Sep 02

Refree – Matilda

Hay discos que aunque habías escuchado antes en algún momento, en su momento pasaron desapercibidos. Y un día se te ocurre ponertelo y te dices a ti mismo “¿Pero por que coj… no me apasionó esto en su momento?

Esto es lo que me ha pasado con el último disco de Refree, Matilda. Conocí a estos catalanes cuando telonearon a Nacho Vegas en el circo Price, y me parecieron bastante curiosos, sobretodo por sus letras (las que son en castellano, por desgracia las que son en catalán no entiendo ni papa), pero a parte de escuchar un par de temas en su myspace, no les dí mayor importancia. Pero hace unos días se me ocurrió ponermelos, recordando una canción incluida en el album, “Torpe”.

Y ahora estoy enganchado. Es un disco redonde, sin un sólo tema malo, que se mueve por distintos sonidos, y construido con una armonía que pocas veces se puede encontrar. Y esto es algo importante, cada día más, los discos son colecciones de canciones ordenadas con mayor o menor acierto, pero con poco cuidado. “Matilda” es lo contrario, parece que las canciones han sido elegidas exactamente en el lugar donde debían ir, desde la primera hasta la última, lo que hace dificil no escuchar el disco entero.

Empieza con “En pie”, una intro de 58 segundos, contrabajo, piano, y como nos dice “el ritual es esencial”, en una metafora sobre rituales religiosos. A mi parecer, esa frase nos desentraña precisamente lo que decía antes. Los que amamos la música solemos tener un ritual para escuchar (Y digo escuchar, no ponernos) música. Un desquiciado piano y violín, que se repetiran en los estribillos con transporta a “Ciempiés”, una melancólica historia de amor en Broklyn con una mujer con cien piés.

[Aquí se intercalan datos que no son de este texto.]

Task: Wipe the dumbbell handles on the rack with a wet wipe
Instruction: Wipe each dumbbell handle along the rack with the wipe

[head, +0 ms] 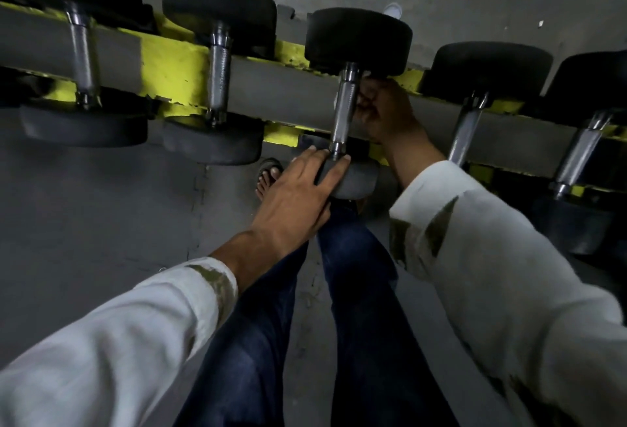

Un bangio nos lleva hasta “Un buen tio”, la historia de ese amigo que todos hemos tenido alguna vez, pero que al final siempre se le tiene cariño. Una transición en tono jocoso para pasar a temas más serios. Nos encontramos con el primer tema en catalán, “Els veïns nudistes”, los vecinos nudistas. La mayoría de la canción sólo con un suave violin para irse completando después con unos acordes de guitarra, con un bajo y otros instrumentos ya casi al final. Una canción de esas que sin entender, te ponen los pelos de punta. “Al senyor Beltran” es el siguiente tema que se nos presenta en el disco, en la que podemos intuir algunos ritmos látinos, muy levenmente eso sí.

La sexta en ordén tenemos la canción que me llamó a este disco. “Torpe”, otra letra jocosa para reirse de uno mismo que deja un sabor amargo al final. Nos encontramos con “Marcians”, que se me torna un intermedio antes de la trilogía de canciones del gran final.

Y con “A cau d’orella” empieza un final tan intenso que te dan ganas de volver a escucharlo. Empieza suave, con risas de bebe, y la batería nos despierta, mientras el tema, poco a poco, nos va sacando una sonrisa, terminando con unas campanadas de media noche que dan paso a “Eso está muy bien”. Un tema tan melacólico como intenso, amor, sexo y recuerdos. Y con esa sensación melancólica nos planta en la cara el tema perfecto para terminar el disco “Mil i un possibles finals”. Este tema consigue algo que muy, muy pocos temas consiguen, y es a parte de llevarte de un momento a otro de la alegría a la tristeza, del pesimismo al optimismo… es dejarte con esa sensación de vacio, de final de capítulo de serie, de final de película de la que aún no hay continuación. Te deja con ganas de más.